How to plot a complicated multi-variable function in a tex document automatically, not just importing an image

Here is a solution by means of pgfplots + lualatex (i.e. it has to be compiled with lualatex P.tex:

\documentclass{standalone}

\usepackage{pgfplots}
\pgfplotsset{compat=1.9}

\begin{document}
\begin{tikzpicture}
    \directlua{
        Y = function(x,m,n)
            return math.abs(1-(1-((x+1)/2)^2)^m)^n
        end
        N1 = function(x,m,n)
            return (-Y(0,m,n) + (Y(0,m,n)-1)*x + Y(x,m,n))/ (1-2*Y(0,m,n))
        end
    }
    \pgfmathdeclarefunction{N1}{3}{%
        \edef\pgfmathresult{\directlua{tex.print(N1(\pgfmathfloatvalueof{#1},\pgfmathfloatvalueof{#2},\pgfmathfloatvalueof{#3}))}}%
    }%
    \begin{axis}[
        axis lines=center,
        enlargelimits,
        tick align=inside,
        no markers,
        legend entries={$N1(x,0.2,0.5)$\\$N1(x,1,5)$\\$N1(x,1,10)$\\},
        domain=-1:0.99999,
        samples=150,
        minor tick num=4,
    ]
    \addplot {N1(x,0.2,0.5)};
    \addplot {N1(x,1,5)};
    \addplot {N1(x,1,10)};
    \end{axis}
\end{tikzpicture}
\end{document}

some remarks:

• I have used Lua in order to benefit from its higher accuracy - the current formulation of N1 suffers from numerical instability near x=-1 (i.e. small errors in the input add up to huge errors in the output).
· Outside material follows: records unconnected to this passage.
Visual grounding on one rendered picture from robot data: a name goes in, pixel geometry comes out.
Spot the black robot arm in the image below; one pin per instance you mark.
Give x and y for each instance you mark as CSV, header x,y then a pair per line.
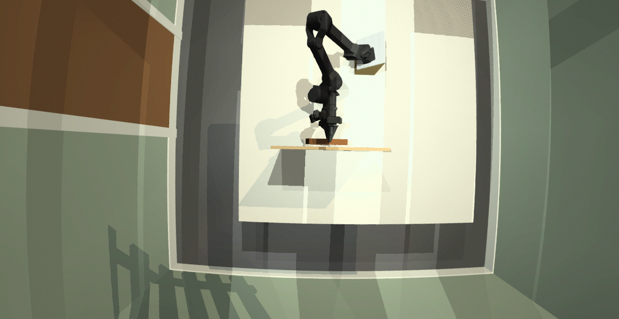
x,y
326,93

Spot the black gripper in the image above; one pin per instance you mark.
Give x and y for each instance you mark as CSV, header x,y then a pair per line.
x,y
330,122

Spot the dark brown picture frame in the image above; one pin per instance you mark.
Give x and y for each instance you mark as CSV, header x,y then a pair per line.
x,y
314,141
This requires higher precision than TeX offers by means of its builtin methods.
• I ignored the possibility to reuse the value for y(0,m,n). It does not hurt to compute it twice.
• Add cycle list={dashed,black,black} to the option list of the axis to get your plot styles - I prefered the defaylt cycle list (with no markers) such that you can identify each in a legend (which I added as well).
• Note that I chose to define a PGF math function N1 by means of \pgfmathdeclarefunction. This allows us to use N1(x,m,n) inside of a PGF math expression (in particular: in \addplot {<expression>}). The argument {3} means that the new function takes three arguments, available as #1, #2, and #3 as in a macro. Currently, these arguments are in some internal format generated by the floating point library (in TeX), so we need to convert them back to something understood by Lua (by means of \pgfmathfloatvalueof.
• since I never plotted Y directly, I did not generate a \pgfmathdeclarefunction for Y -- after all, the Lua code can compute this in a self-contained fashion.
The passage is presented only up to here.